- [Aim of the exercise] Check every line of the material for the word "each". Copy those that have it.

- [Data below]

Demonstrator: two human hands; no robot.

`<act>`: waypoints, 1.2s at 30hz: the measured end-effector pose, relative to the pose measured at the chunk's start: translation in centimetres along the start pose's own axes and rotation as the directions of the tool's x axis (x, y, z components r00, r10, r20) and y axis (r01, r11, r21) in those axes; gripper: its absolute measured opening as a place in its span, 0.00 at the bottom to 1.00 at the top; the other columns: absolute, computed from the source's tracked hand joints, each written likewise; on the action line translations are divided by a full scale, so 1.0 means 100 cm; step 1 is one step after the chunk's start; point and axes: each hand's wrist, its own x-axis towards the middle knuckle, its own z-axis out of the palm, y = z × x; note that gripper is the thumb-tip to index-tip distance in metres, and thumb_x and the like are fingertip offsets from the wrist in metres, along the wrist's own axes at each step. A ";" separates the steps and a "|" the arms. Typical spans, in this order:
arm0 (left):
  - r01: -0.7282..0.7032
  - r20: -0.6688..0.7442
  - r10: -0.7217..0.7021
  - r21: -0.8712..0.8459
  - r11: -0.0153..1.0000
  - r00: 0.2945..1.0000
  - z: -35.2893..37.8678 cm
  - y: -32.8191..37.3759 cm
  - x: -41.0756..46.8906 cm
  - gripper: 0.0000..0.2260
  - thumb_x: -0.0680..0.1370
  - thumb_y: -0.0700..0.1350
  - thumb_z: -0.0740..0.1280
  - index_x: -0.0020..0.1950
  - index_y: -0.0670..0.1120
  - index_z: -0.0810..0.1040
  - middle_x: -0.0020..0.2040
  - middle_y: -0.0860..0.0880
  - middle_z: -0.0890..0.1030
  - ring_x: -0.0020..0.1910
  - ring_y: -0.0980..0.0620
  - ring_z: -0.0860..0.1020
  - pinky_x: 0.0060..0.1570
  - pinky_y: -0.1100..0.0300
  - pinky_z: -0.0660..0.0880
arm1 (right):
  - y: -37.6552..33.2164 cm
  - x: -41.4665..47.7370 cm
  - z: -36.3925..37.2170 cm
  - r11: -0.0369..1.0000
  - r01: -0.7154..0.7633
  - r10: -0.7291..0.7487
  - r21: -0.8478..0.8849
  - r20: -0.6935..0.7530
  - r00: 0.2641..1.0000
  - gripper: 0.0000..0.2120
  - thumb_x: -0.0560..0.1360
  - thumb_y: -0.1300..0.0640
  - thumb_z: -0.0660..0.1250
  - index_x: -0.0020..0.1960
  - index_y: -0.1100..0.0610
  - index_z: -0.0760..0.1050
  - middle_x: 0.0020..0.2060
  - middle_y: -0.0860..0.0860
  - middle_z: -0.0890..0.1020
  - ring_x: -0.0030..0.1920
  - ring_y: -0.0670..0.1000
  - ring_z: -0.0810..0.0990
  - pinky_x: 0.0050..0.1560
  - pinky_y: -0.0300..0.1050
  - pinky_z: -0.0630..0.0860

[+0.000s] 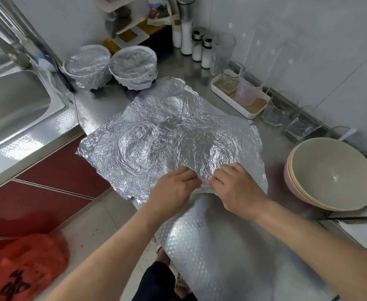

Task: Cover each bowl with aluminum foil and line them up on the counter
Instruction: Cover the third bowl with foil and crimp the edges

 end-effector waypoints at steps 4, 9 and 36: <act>0.006 -0.019 -0.006 -0.004 1.000 1.000 0.001 0.002 -0.001 0.15 0.82 0.50 0.60 0.47 0.45 0.83 0.46 0.50 0.82 0.47 0.49 0.77 0.47 0.56 0.75 | -0.009 -0.004 -0.003 0.998 -0.065 0.065 -0.022 -0.010 0.998 0.09 0.65 0.69 0.58 0.36 0.58 0.73 0.34 0.54 0.73 0.36 0.56 0.71 0.42 0.48 0.65; 0.483 -0.447 -0.644 -0.430 0.763 0.621 -0.029 0.003 -0.029 0.05 0.74 0.40 0.64 0.49 0.46 0.75 0.46 0.49 0.76 0.47 0.50 0.73 0.49 0.60 0.70 | -0.005 0.000 0.000 0.955 -0.285 0.293 0.083 -0.116 0.949 0.09 0.62 0.70 0.69 0.39 0.60 0.75 0.36 0.54 0.74 0.37 0.57 0.72 0.36 0.48 0.69; 0.656 -0.025 -0.819 -0.584 0.478 0.574 -0.087 -0.032 -0.072 0.34 0.67 0.23 0.64 0.65 0.55 0.73 0.68 0.56 0.72 0.66 0.64 0.69 0.61 0.78 0.63 | -0.061 0.021 0.015 0.998 -0.013 0.017 0.056 -0.064 0.998 0.11 0.62 0.71 0.55 0.35 0.60 0.73 0.34 0.54 0.73 0.36 0.54 0.67 0.36 0.45 0.64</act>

- [Answer section]
`<act>`: waypoints, 1.2s at 30hz: the measured end-effector pose, relative to the pose measured at the chunk's start: translation in centimetres along the start pose's own axes and rotation as the directions of the tool's x axis (x, y, z components r00, r10, r20) and y axis (r01, r11, r21) in those axes; gripper: its absolute measured opening as a place in its span, 0.00 at the bottom to 1.00 at the top; the other columns: absolute, computed from the source's tracked hand joints, each written likewise; on the action line translations are divided by a full scale, so 1.0 means 100 cm; step 1 is one step after the chunk's start; point and axes: each hand's wrist, its own x-axis towards the middle knuckle, its own z-axis out of the palm, y = z × x; note that gripper is the thumb-tip to index-tip distance in metres, and thumb_x and the like are fingertip offsets from the wrist in metres, along the wrist's own axes at each step. A ";" separates the steps and a "|" the arms. Typical spans, in this order:
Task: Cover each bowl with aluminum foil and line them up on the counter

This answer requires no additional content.